VideoHelp Forum
+ Reply to Thread
Results 1 to 5 of 5
Thread
  1. Member
    Join Date
    Jul 2017
    Location
    Stockhom, Sweden
    Search Comp PM
    All consumer video cameras (HD/HDMI) that I have come across (in PAL-land) can record in "50i", that is 25 interlaced frames/second.
    My own hands-on experience tells me that when the cameras are configured in that way, the live video on the HDMI port will also be 50i.

    However, I have recently had reports that some recent models (e.g. Canon Legria) will output 50p on the HDMI live output regardless of the recording being 50i.

    This whole interlace thing is of course an historic artifact, but for my specific application it is really a useful feature.
    (If I capture 50i and de-interlace it, I can achieve 20 ms timing resolution (50 fields/second) with half the data bandwith of 50p which gives 50 frames/second)

    Anyone with insights on this?

    /JS
    Quote Quote  
  2. Bandwidth is the entire reason interlaced video exists.

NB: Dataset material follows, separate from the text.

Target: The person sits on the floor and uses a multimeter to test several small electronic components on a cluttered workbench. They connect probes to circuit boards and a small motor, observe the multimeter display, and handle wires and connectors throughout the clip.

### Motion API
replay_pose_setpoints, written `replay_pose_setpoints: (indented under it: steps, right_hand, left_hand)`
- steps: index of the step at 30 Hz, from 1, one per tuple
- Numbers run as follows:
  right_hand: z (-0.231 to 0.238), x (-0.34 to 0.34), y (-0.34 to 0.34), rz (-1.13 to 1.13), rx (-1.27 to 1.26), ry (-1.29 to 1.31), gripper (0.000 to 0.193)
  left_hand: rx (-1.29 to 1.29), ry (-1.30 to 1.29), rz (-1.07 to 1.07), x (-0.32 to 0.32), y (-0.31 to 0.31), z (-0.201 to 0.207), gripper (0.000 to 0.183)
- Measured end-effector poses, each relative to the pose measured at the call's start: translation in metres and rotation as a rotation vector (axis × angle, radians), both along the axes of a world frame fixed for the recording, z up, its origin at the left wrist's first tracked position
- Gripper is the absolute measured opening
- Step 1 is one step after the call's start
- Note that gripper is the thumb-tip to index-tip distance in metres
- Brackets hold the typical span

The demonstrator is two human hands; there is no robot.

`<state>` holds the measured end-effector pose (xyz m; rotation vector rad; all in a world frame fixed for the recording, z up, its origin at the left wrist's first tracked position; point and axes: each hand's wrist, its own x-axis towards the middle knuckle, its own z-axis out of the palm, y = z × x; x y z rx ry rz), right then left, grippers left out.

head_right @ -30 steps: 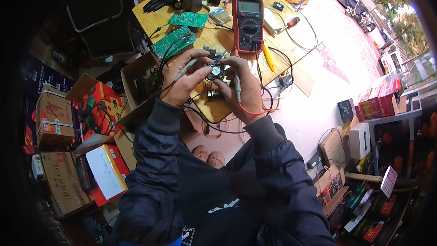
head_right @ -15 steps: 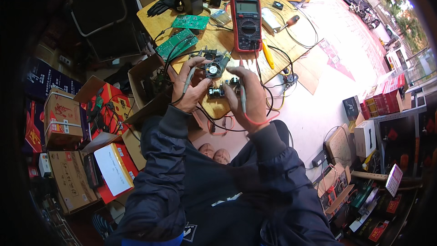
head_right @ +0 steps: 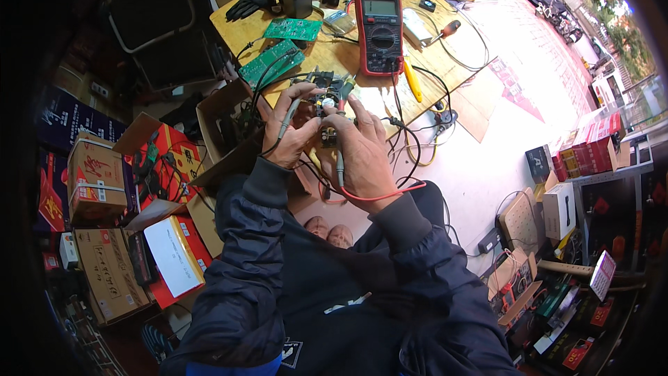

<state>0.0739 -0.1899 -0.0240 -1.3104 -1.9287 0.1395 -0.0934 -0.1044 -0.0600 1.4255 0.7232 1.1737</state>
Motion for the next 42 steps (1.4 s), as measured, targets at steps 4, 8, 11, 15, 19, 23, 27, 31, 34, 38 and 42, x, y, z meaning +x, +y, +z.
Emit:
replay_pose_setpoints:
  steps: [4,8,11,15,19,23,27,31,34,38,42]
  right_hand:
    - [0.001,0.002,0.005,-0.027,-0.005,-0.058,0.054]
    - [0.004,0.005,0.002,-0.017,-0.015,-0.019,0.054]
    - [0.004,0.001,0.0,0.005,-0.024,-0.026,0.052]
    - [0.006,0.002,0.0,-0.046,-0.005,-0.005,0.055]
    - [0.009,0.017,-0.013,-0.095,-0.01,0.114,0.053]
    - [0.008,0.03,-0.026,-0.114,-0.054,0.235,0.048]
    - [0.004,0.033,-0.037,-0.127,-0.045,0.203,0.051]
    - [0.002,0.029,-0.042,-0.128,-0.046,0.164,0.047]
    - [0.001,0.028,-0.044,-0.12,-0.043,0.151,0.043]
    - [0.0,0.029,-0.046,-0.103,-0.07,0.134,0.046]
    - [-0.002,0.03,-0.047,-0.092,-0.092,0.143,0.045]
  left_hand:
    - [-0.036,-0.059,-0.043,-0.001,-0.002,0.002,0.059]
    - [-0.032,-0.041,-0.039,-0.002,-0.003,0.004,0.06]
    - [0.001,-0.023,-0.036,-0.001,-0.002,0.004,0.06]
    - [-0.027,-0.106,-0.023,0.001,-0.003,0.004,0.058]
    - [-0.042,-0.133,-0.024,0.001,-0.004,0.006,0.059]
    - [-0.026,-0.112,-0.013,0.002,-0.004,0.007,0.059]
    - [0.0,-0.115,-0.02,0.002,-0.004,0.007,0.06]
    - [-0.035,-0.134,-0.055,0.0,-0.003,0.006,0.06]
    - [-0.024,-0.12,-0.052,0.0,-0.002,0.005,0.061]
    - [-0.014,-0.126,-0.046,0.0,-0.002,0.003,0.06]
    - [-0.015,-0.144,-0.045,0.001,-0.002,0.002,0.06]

But once you start talking compressed video the bandwidth differential is much reduced, maybe even eliminated. Interlaced encoding is less efficient than progressive encoding. And at 50 fps progressive you can get away with less bitrate per frame to get the same visual quality vs. 25 fps.
    Quote Quote  
  3. Member
    Join Date
    Jul 2017
    Location
    Stockhom, Sweden
    Search Comp PM
    Originally Posted by jagabo View Post
    Bandwidth is the entire reason interlaced video exists. But once you start talking compressed video the bandwidth differential is much reduced, maybe even eliminated. Interlaced encoding is less efficient than progressive encoding. And at 50 fps progressive you can get away with less bitrate per frame to get the same visual quality vs. 25 fps.
    Well, I am not talking about compressed video, since the HDMI live output is uncompressed.
    There is some chroma sub-sampling , but that is all.
    So, at 50p and 1920*1080 you are asking a PC to transfer a lot of data when capturing...

    /JS
    Quote Quote  
  4. Originally Posted by jmstack View Post
    at 50p and 1920*1080 you are asking a PC to transfer a lot of data when capturing...
    If that's your issue then you have no choice.

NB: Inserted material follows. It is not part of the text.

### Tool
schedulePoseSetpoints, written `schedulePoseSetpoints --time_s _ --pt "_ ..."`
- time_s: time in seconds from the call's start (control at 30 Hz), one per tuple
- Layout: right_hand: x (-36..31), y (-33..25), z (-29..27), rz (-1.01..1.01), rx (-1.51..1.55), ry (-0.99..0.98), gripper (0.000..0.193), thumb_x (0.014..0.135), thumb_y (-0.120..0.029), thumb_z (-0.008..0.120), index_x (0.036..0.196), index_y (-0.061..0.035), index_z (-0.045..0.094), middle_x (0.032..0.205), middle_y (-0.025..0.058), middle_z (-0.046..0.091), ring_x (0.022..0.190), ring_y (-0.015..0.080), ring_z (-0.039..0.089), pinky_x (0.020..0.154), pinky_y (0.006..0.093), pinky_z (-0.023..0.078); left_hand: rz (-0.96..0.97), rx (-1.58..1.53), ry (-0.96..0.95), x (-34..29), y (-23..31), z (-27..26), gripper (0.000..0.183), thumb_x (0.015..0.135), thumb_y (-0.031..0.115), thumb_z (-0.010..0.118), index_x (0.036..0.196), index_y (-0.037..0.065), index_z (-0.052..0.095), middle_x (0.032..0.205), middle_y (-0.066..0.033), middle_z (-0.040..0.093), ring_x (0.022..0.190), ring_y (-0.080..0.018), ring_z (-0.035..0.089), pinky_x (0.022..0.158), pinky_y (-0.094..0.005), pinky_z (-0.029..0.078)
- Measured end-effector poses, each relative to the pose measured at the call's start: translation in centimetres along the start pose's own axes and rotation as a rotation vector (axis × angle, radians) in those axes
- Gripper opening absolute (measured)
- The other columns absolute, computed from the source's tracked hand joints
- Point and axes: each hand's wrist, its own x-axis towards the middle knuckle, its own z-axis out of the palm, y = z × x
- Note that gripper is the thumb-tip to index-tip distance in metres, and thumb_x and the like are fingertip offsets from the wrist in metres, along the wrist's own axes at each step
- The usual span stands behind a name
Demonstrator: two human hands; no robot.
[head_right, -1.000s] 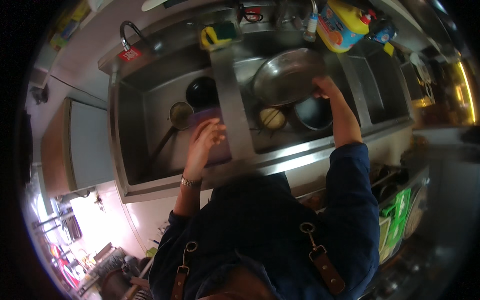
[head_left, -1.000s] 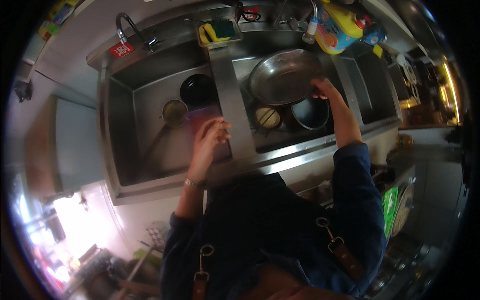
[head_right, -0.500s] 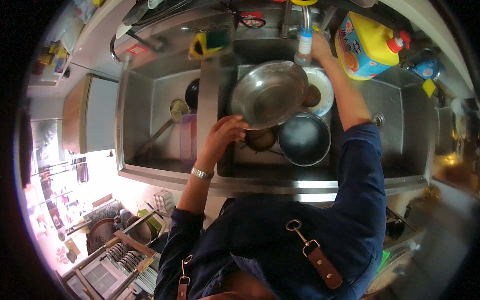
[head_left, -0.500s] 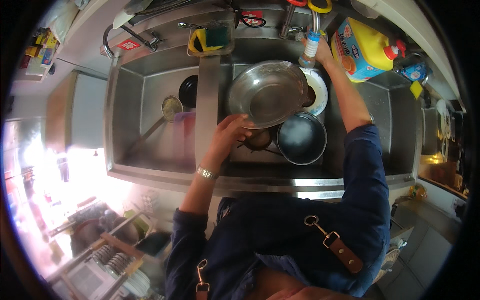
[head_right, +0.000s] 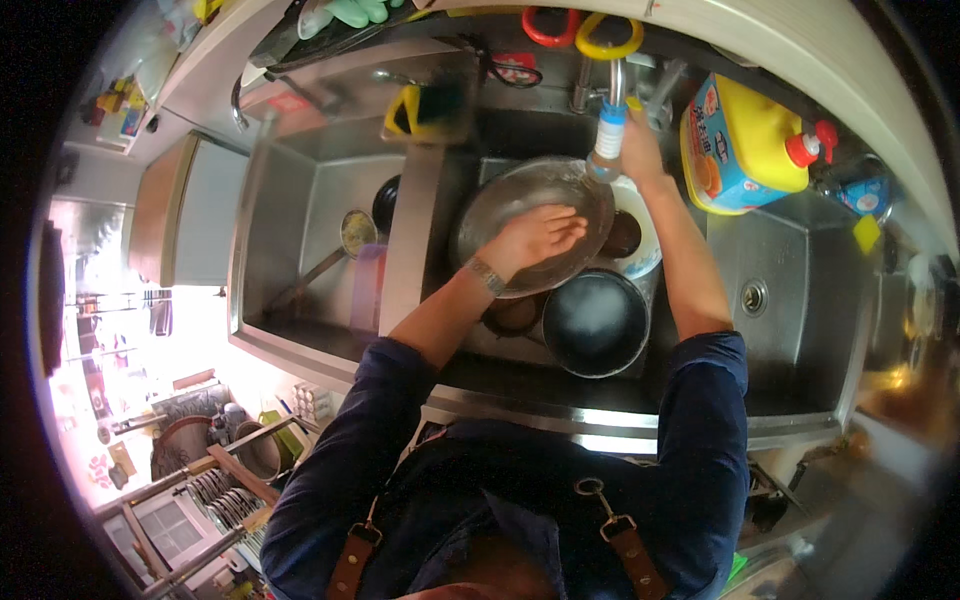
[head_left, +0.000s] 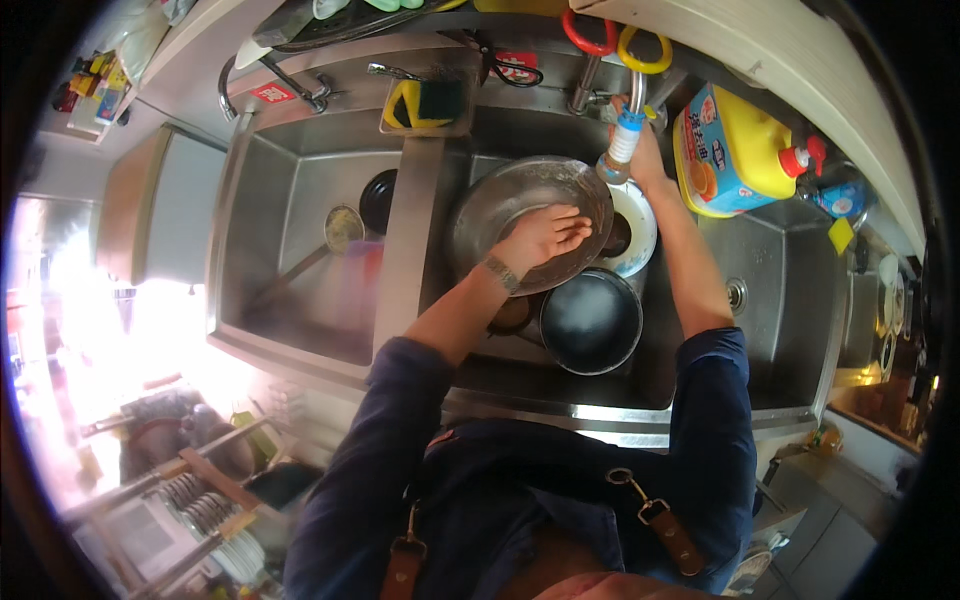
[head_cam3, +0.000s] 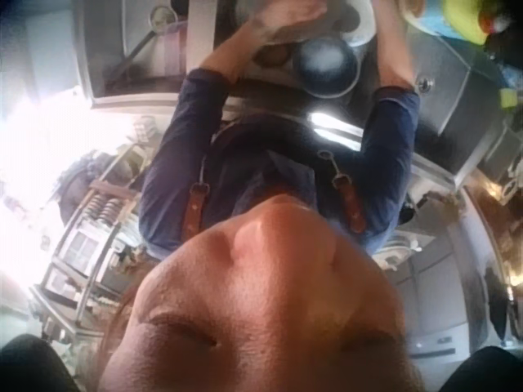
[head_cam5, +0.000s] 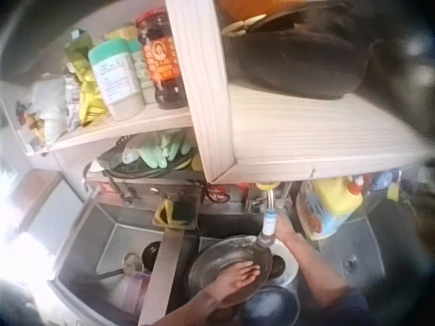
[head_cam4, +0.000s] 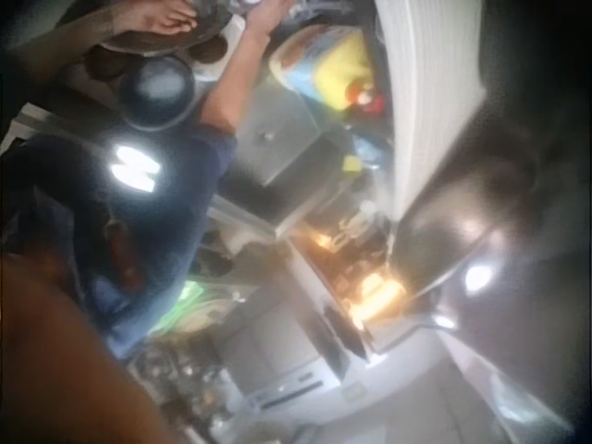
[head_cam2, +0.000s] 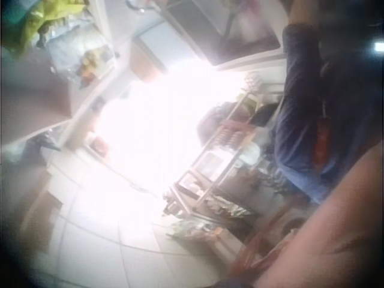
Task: The person places pieces of raw meat into a pan of hot oil to fry. They then wash a metal bowl at the sink and return to the stove to stir and flip the frying meat with a slotted spoon. Finally, they arrange pre-chopped vegetables into containers on the prep counter.
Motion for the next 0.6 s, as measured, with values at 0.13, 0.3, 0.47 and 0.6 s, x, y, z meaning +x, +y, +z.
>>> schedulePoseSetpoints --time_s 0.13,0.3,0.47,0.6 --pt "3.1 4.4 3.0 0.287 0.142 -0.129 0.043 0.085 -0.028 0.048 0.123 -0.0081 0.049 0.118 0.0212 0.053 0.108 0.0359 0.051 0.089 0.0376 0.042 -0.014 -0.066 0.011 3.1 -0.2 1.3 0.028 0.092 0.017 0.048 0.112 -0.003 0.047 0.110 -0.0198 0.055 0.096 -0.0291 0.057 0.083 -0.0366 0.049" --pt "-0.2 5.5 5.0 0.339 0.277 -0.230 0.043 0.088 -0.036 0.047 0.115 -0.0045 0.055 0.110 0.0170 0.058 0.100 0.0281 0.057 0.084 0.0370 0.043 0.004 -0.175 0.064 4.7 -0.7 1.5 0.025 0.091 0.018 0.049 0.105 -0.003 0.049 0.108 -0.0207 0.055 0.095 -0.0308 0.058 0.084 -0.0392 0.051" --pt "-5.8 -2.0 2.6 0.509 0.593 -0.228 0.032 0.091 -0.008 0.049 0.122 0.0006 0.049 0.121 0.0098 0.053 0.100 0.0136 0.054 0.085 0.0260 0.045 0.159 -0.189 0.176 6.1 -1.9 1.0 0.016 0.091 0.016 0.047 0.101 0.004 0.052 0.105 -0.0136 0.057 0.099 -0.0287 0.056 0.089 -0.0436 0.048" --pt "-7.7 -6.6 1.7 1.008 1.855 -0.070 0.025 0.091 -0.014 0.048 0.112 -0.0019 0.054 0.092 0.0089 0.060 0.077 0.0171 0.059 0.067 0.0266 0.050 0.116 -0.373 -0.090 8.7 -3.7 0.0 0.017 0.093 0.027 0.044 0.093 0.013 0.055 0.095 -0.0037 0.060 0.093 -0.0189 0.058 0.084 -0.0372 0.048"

    Originally Posted by jmstack View Post
    There is some chroma sub-sampling , but that is all.
    And then you have all the problems and artifacts inherent in deinterlacing later.

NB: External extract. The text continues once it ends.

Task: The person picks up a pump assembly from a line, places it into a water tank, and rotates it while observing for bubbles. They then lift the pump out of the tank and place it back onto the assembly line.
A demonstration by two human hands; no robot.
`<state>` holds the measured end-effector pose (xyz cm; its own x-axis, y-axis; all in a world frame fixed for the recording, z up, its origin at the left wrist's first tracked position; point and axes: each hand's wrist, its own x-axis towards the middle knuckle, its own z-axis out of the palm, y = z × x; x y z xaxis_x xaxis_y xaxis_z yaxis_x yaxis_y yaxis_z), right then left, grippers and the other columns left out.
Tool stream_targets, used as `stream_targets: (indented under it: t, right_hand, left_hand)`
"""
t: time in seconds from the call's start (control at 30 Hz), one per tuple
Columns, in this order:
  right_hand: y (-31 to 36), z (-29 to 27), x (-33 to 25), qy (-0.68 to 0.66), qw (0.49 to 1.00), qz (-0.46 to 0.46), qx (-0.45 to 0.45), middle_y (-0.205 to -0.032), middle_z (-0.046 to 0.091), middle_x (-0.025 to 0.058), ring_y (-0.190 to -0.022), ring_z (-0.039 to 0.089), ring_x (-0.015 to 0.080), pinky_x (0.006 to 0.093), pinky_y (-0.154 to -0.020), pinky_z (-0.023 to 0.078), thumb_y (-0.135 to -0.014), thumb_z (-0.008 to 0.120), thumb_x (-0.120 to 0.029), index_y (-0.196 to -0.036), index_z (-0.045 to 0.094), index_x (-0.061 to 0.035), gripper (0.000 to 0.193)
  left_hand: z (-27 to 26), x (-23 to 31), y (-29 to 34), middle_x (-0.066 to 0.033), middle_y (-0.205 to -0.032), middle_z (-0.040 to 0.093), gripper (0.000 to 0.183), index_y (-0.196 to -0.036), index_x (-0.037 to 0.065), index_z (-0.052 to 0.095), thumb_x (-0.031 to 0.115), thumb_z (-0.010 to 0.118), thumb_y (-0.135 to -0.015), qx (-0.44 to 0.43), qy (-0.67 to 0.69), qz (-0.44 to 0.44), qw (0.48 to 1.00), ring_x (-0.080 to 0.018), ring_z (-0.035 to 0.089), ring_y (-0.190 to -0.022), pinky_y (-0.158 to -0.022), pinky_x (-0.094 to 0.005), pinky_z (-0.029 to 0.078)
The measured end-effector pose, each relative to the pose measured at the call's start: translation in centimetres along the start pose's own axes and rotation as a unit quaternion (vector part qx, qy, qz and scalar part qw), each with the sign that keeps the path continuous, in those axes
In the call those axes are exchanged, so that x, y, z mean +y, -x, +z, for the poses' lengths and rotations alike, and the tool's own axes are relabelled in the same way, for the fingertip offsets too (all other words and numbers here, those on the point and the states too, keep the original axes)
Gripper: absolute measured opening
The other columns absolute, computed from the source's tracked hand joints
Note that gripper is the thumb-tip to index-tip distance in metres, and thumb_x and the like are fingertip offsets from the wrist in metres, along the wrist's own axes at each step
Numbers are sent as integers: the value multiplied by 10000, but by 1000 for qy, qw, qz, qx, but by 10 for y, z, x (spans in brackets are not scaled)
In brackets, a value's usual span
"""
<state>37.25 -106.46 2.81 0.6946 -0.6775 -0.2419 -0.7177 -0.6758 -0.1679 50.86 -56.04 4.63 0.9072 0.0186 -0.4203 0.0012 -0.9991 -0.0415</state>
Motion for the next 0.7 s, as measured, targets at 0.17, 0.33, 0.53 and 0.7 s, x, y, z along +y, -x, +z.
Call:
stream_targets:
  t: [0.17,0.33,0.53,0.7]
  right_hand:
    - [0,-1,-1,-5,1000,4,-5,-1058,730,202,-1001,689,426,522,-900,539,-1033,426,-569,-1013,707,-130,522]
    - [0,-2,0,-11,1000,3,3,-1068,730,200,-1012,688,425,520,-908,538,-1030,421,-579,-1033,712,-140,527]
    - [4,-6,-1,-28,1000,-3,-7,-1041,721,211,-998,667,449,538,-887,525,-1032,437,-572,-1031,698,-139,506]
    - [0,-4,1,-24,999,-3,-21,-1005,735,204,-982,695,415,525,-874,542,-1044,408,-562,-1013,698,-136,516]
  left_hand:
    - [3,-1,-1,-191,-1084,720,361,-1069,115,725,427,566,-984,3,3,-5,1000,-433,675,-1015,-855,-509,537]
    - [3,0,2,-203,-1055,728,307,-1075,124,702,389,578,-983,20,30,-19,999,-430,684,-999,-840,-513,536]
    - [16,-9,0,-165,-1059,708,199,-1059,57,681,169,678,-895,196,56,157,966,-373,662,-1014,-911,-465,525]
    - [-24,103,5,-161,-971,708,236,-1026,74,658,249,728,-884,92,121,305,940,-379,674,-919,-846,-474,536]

    Originally Posted by jmstack View Post
    Well, I am not talking about compressed video, since the HDMI live output is uncompressed.
    Even if you capture uncompressed, you are likely going to compress the video eventually. If you use interlaced YV12 chroma subsampling (pretty much all distributions formats are YV12) you'll have spacial distortions as scan lines that are not next to each other are treated as if they are in interlaced YV12 encoding.
    Last edited by jagabo; 9th Nov 2017 at 10:04.
    Quote Quote  
  5. My Canon Legria G40 outputs both interlaced or progressive to HDMI depending on which is selected. All my video is done at 1080 50p 35Mbps and my PC has no problem running this. The big difference is that the internal video recorded on the SD cards is at 8 bit 4.2.0., whereas the HDMI output is 10 bit 4.2.2 which is great for recording high quality onto an external recorder in Prores or DNxHD.